Assignment => Return all lines in the material below that contain "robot".

Task material =>

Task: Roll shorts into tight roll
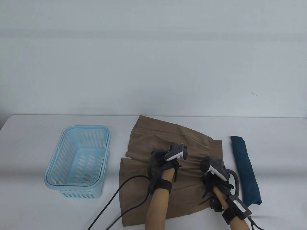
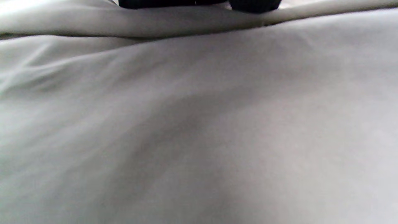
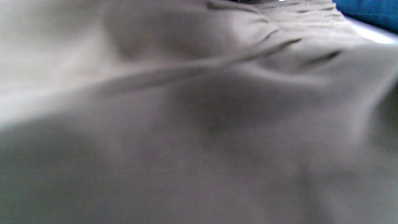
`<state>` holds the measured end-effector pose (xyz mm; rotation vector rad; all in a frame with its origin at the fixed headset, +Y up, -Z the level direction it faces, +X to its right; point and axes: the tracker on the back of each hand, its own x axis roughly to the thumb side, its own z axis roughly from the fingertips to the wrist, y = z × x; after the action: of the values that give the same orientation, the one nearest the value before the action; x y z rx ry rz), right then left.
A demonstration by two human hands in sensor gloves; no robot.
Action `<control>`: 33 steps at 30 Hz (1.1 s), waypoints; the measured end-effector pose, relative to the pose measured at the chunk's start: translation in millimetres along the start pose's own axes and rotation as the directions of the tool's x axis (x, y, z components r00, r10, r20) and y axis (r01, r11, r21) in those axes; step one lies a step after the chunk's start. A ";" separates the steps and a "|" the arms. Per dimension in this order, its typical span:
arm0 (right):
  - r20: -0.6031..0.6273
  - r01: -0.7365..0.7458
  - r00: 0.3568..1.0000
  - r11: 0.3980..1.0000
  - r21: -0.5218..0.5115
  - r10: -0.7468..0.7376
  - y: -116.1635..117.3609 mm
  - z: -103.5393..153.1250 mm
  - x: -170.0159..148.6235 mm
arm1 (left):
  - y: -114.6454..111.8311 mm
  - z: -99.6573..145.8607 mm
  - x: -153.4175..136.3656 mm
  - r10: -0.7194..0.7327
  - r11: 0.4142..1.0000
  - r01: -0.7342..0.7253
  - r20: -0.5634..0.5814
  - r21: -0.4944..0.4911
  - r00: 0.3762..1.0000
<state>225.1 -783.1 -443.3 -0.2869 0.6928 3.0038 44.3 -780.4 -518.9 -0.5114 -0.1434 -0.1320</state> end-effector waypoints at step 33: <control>0.171 -0.194 0.969 0.978 0.070 0.180 7.2 74.6 -55.6 | -99.2 218.8 -104.0 -0.095 0.995 0.079 0.339 0.060 0.936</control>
<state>266.4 -757.1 -363.9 0.0321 0.8761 3.1139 -96.4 -748.4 -300.4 -0.4798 -0.5089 -0.1255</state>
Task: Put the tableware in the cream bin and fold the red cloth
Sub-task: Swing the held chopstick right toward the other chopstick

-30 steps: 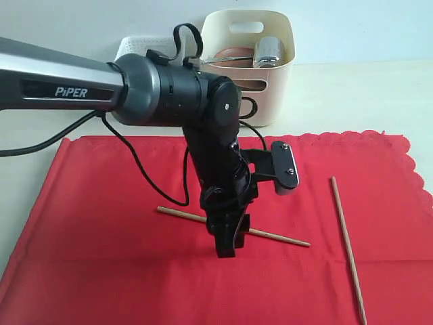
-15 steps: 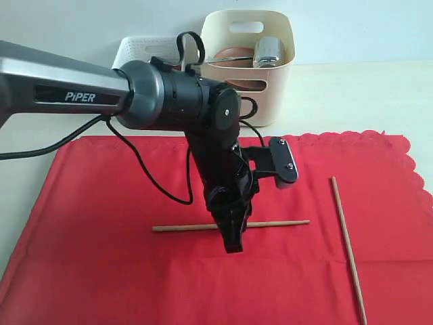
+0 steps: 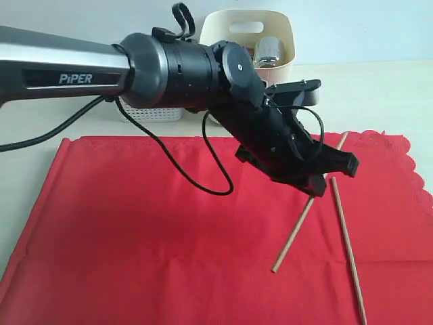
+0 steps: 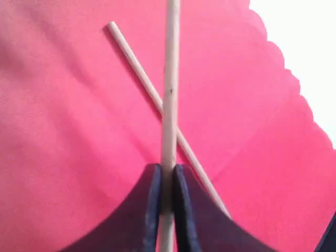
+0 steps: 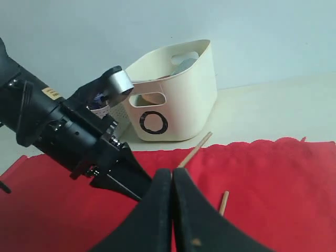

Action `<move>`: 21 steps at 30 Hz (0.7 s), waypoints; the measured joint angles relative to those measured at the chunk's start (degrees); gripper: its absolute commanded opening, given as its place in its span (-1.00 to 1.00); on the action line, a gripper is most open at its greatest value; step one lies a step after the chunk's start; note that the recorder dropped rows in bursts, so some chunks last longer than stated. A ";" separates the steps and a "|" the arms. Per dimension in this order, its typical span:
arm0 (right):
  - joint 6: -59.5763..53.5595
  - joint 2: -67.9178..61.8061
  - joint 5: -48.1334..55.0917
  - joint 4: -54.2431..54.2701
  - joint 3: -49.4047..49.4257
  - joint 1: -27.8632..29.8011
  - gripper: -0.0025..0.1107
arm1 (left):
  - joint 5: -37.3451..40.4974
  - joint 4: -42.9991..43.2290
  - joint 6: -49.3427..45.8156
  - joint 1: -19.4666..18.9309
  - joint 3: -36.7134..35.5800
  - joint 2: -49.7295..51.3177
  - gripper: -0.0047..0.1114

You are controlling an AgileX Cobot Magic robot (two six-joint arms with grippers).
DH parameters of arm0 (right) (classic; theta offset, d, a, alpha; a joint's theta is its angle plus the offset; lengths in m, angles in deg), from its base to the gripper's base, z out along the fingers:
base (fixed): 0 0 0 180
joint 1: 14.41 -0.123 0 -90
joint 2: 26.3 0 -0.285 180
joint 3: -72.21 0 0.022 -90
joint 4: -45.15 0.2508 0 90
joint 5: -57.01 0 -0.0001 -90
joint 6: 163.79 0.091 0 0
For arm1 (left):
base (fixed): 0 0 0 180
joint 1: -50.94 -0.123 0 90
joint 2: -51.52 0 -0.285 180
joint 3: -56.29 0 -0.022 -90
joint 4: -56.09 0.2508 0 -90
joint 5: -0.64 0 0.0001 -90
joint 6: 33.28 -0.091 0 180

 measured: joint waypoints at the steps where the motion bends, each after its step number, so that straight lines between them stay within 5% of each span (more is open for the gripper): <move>1: 0.00 0.00 0.00 0.00 0.00 0.00 -0.96 | -1.51 -1.61 0.40 0.45 0.00 0.84 -0.92; 14: 0.00 0.00 0.00 0.00 0.00 0.00 -0.96 | -12.02 -7.34 5.09 3.50 0.00 8.92 -0.89; 21: 0.00 0.00 0.00 0.00 0.00 0.00 -0.96 | -13.77 -7.00 5.46 3.53 0.00 9.16 -0.17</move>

Task solution =>
A demonstration by two human hands in sensor gloves; no robot.
You are controlling an AgileX Cobot Magic robot (two six-joint arms with grippers).

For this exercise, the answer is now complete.